Tijdens het NetEvents over veiligheid en netwerken in Albufeira leidde een discussie hierover tot de conclusie dat ai geen panacee is. Jan Guldentops, directeur van BA Test Lab: ‘Het is geen magie die overal tegen helpt.’ Wel is het mogelijk de cybersecurity expert te ontlasten. Telkens als een alarm overgaat, kan ai alvast kijken of het werkelijk nodig is hier veel aandacht aan te geven. Het is een hulpmiddel voor het rangschikken van alarmmeldingen. Dit gebeurt snel en efficiënt. Sommige repeterende taken lenen zich hier goed voor.

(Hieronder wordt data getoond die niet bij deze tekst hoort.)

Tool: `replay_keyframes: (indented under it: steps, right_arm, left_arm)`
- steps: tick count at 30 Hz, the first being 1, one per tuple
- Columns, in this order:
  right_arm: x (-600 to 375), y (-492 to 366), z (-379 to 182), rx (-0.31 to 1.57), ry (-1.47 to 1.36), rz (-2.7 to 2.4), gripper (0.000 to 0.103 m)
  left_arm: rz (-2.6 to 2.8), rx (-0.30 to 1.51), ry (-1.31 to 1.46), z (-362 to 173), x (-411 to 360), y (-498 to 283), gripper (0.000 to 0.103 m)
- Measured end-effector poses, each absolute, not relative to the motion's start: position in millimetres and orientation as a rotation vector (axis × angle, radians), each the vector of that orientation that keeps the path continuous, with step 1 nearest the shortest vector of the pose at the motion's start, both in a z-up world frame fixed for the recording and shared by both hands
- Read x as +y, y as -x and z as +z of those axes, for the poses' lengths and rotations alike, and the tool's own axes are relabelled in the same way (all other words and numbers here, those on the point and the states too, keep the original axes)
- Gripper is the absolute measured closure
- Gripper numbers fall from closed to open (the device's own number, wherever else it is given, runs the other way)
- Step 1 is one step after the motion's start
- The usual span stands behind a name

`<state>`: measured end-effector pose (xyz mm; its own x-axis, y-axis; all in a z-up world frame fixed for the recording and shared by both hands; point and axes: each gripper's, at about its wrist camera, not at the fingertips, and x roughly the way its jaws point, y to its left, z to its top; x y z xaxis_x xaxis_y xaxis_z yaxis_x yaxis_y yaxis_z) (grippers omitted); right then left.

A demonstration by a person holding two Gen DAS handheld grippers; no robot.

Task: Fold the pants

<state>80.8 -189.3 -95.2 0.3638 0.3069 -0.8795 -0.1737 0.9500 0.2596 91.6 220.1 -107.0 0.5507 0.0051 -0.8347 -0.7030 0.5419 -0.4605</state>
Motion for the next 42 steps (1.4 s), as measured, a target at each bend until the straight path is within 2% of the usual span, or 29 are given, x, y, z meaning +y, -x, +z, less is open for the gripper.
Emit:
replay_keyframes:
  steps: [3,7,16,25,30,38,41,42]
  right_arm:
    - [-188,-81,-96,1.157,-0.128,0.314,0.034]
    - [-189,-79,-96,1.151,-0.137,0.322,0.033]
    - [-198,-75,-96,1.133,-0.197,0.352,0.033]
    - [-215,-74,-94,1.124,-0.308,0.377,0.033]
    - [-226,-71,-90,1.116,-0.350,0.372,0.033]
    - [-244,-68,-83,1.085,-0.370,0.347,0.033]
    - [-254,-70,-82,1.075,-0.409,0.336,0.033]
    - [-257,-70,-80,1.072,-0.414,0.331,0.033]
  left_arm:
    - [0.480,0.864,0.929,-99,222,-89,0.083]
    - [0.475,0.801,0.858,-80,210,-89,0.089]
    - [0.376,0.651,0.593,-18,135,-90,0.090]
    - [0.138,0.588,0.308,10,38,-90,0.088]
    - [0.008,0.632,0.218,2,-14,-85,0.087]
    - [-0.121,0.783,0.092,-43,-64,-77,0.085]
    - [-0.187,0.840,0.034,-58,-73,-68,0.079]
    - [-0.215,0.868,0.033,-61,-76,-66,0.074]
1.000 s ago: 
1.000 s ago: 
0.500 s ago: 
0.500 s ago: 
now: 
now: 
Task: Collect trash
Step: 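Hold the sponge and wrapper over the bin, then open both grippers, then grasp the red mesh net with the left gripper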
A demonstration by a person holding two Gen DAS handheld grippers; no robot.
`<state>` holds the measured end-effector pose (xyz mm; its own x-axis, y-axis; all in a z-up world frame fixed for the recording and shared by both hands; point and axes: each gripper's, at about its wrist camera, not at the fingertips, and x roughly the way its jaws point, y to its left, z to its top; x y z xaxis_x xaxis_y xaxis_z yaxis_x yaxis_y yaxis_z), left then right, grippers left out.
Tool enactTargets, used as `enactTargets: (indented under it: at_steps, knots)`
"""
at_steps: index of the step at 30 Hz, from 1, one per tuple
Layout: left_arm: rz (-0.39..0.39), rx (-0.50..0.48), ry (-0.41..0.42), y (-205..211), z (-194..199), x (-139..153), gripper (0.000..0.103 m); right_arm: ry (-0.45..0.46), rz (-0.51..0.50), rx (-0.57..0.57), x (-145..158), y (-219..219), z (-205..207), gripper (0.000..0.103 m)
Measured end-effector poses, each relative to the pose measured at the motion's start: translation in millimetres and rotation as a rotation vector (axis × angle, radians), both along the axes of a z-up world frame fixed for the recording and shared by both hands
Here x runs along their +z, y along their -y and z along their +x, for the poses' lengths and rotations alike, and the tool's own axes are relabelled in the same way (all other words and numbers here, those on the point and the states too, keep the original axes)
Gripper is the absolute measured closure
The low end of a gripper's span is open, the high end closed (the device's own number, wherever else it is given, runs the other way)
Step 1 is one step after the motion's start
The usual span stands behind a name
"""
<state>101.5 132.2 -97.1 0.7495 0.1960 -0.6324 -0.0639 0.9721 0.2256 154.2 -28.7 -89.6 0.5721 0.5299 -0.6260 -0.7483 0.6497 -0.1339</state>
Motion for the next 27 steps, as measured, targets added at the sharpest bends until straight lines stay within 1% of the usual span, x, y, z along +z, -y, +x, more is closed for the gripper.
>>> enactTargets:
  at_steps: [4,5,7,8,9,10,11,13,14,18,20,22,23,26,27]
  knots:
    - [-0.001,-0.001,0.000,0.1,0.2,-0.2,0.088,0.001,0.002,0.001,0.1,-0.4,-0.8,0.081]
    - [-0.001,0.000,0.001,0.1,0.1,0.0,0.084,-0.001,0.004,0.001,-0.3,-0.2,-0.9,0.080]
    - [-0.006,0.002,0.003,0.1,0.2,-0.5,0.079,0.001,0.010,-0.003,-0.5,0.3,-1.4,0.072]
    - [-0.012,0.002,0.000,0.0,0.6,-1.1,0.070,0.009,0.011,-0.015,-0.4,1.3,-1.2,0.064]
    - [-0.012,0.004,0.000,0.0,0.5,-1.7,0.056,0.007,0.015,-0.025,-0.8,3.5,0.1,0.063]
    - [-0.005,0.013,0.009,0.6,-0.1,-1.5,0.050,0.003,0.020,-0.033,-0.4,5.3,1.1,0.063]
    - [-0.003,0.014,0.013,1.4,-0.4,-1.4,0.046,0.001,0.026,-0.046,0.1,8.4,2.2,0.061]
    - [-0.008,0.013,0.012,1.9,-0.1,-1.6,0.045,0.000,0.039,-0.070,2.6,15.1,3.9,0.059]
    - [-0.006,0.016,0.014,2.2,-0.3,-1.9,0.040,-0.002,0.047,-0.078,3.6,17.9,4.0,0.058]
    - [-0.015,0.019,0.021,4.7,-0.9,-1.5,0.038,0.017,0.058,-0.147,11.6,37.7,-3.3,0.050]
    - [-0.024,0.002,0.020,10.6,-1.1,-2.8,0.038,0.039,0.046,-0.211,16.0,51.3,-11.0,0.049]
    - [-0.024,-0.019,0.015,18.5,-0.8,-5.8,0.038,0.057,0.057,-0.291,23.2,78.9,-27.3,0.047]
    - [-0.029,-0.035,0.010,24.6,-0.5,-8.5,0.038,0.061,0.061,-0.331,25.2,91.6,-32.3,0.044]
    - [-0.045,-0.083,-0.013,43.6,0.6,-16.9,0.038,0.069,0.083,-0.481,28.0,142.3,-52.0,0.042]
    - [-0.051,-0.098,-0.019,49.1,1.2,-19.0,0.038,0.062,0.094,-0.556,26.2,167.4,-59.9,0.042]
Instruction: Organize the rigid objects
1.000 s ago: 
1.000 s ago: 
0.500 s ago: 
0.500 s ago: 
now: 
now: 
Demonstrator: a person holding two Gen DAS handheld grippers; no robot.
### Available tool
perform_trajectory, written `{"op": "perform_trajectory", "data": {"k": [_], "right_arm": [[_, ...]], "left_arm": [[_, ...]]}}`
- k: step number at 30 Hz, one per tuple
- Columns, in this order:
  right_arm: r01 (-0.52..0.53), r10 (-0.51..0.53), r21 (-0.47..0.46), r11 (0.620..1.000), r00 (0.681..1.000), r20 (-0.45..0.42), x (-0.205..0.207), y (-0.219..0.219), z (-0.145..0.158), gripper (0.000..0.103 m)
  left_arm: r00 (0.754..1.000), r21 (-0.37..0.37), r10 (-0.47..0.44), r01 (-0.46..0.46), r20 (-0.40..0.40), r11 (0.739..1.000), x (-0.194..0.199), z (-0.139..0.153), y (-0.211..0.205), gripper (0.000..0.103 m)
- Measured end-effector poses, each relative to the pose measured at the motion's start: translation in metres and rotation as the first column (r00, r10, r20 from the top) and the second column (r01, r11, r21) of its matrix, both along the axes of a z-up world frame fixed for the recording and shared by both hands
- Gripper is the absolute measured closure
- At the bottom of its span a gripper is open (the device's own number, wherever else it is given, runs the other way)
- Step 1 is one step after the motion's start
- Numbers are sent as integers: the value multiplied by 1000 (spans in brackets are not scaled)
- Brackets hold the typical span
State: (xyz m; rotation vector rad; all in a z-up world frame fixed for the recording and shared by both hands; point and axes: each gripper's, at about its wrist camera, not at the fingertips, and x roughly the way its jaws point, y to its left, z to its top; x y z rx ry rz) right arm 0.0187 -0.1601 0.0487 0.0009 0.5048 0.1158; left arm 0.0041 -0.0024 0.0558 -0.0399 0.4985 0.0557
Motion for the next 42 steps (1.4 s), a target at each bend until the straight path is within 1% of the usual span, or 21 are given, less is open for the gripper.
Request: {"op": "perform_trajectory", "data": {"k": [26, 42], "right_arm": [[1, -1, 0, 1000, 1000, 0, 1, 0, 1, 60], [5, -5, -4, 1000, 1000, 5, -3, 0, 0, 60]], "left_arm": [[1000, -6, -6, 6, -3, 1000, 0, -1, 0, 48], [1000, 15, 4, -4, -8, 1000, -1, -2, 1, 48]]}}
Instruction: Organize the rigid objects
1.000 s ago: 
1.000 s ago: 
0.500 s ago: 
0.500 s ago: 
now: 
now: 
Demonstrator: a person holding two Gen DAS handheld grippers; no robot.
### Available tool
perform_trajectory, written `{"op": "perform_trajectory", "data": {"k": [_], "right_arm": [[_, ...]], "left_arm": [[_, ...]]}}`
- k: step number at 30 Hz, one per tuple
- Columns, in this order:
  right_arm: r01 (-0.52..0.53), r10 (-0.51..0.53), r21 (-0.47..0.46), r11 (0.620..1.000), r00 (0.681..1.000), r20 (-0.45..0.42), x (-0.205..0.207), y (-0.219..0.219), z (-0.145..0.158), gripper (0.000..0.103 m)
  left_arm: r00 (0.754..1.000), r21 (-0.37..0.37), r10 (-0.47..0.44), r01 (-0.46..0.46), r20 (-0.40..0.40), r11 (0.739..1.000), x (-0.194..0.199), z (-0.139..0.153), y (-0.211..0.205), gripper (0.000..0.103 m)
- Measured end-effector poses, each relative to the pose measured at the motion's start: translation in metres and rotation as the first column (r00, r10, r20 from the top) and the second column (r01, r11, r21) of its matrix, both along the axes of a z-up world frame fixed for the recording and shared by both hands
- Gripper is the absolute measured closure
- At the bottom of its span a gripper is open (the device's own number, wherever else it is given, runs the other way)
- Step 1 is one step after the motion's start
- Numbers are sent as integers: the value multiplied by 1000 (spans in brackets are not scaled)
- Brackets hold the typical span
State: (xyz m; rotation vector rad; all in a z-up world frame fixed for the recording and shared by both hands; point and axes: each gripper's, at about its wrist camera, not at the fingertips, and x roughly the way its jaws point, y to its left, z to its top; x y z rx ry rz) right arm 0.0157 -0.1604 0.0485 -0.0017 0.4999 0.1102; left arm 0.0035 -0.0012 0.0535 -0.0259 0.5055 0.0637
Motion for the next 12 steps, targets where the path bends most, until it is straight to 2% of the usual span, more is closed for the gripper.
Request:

Vitaly Kamluk, directeur van het Global Research & Analysis Team bij Kaspersky, wil op persoonlijke titel wel reageren op de vraag hoe belangrijk ai momenteel is voor de virusbestrijding. Hij spreekt van een hype. Wel vergroot het de bescherming. Probleem is dat machine learning niet erg betrouwbaar is. Het kan moeilijk onderscheid maken tussen malware en onschadelijke software. Hij vergelijkt de situatie met het bezit van een mes. Je kunt dat gebruiken om groente te snijden of om iemand te steken. Ai kan moeilijk beoordelen of het een goed is en het ander slecht. Het foutpercentage ligt hoog. Daarom is ai vooral bruikbaar als een ‘second opinion’.
Hype met toegevoegde waarde
Ook Paul Ducklin, senior security adviseur bij Sophos, beschouwt ai als een hype maar ook van toevoegde waarde voor de security-industrie. Hij noemt machine leren een geweldige techniek om mensen vrij te maken voor de echt belangrijke taken. ‘Omdat het nuttig en effectief werkt en computers nu veel meer data kunnen verwerken, wordt machine leren meer ingezet.’
Verder relativeert hij de snelle groei van het aantal gepubliceerde kwetsbaarheden. Een van de redenen dat we steeds meer meldingen krijgen, is dat de it-beveiligingsindustrie beter wordt in het vinden van bugs. Daarnaast speelt mee dat beloningen worden gegeven voor het ontdekken van bugs. Hij benadrukt wel dat er veel meer methoden bestaan om malware af te vangen dan alleen signatures. Sophos heeft naast ai en signatures ook anti-exploittechnieken als securitymechanisme. ‘De criminele exploitatietechnieken veranderen niet, per jaar komen er ongeveer één à twee bij. Omdat we de technieken kennen, hoeven we tegen exploits alleen deze te monitoren. Dat maakt het sneller, veiliger en effectiever tegen criminelen.’
Vitaly Kamluk (Kaspersky) wijst op de Anti-Exploit Programs (AEP), een extra veiligheidslaag die tegen nieuwe exploits beschermt. Volgens hem moet het probleem van nieuwe, nog onbekende malware niet uit zijn proporties worden getrokken. Het op tijd doorvoeren van updates is een veel grotere bottleneck. Veel klanten dralen daarmee.